PROBLEM DETAILS: Set the data down again, exactly as it appears below.

DATASET EXTRACT:
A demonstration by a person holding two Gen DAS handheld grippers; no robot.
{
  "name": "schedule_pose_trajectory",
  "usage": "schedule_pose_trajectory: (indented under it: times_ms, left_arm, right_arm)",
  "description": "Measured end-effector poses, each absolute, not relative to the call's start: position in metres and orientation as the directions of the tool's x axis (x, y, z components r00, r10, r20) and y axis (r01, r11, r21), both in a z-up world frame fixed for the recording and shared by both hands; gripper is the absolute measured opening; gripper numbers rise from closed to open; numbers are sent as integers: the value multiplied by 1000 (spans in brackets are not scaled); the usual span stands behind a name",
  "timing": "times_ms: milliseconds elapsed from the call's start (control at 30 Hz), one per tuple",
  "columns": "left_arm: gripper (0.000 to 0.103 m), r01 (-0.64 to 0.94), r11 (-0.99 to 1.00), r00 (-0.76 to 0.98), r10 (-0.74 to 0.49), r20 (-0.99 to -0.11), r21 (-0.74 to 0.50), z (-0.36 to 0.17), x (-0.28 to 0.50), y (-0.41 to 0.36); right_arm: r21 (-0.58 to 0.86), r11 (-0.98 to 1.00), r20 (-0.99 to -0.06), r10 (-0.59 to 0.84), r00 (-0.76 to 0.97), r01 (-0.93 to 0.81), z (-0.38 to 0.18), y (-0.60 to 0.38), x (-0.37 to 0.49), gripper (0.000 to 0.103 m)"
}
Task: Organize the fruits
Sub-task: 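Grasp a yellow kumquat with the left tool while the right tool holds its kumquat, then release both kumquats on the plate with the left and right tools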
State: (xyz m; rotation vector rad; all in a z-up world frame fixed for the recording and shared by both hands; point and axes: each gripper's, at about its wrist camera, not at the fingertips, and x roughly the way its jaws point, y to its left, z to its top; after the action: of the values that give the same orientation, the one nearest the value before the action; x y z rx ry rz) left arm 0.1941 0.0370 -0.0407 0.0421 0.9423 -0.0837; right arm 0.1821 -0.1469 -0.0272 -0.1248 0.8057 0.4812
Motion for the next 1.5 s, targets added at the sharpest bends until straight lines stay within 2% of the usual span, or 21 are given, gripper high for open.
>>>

RESULT OF THIS TASK:
A demonstration by a person holding two Gen DAS handheld grippers; no robot.
{
  "name": "schedule_pose_trajectory",
  "usage": "schedule_pose_trajectory: (indented under it: times_ms, left_arm, right_arm)",
  "description": "Measured end-effector poses, each absolute, not relative to the call's start: position in metres and orientation as the directions of the tool's x axis (x, y, z components r00, r10, r20) and y axis (r01, r11, r21), both in a z-up world frame fixed for the recording and shared by both hands; gripper is the absolute measured opening; gripper numbers rise from closed to open; numbers are sent as integers: the value multiplied by 1000 (spans in brackets are not scaled); the usual span stands behind a name",
  "timing": "times_ms: milliseconds elapsed from the call's start (control at 30 Hz), one per tuple",
  "columns": "left_arm: gripper (0.000 to 0.103 m), r01 (-0.64 to 0.94), r11 (-0.99 to 1.00), r00 (-0.76 to 0.98), r10 (-0.74 to 0.49), r20 (-0.99 to -0.11), r21 (-0.74 to 0.50), z (-0.36 to 0.17), x (-0.28 to 0.50), y (-0.41 to 0.36); right_arm: r21 (-0.58 to 0.86), r11 (-0.98 to 1.00), r20 (-0.99 to -0.06), r10 (-0.59 to 0.84), r00 (-0.76 to 0.97), r01 (-0.93 to 0.81), z (-0.38 to 0.18), y (-0.60 to 0.38), x (-0.37 to 0.49), gripper (0.000 to 0.103 m)"
}
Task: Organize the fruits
Sub-task: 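Grasp a yellow kumquat with the left tool while the right tool holds its kumquat, then release both kumquats on the plate with the left and right tools
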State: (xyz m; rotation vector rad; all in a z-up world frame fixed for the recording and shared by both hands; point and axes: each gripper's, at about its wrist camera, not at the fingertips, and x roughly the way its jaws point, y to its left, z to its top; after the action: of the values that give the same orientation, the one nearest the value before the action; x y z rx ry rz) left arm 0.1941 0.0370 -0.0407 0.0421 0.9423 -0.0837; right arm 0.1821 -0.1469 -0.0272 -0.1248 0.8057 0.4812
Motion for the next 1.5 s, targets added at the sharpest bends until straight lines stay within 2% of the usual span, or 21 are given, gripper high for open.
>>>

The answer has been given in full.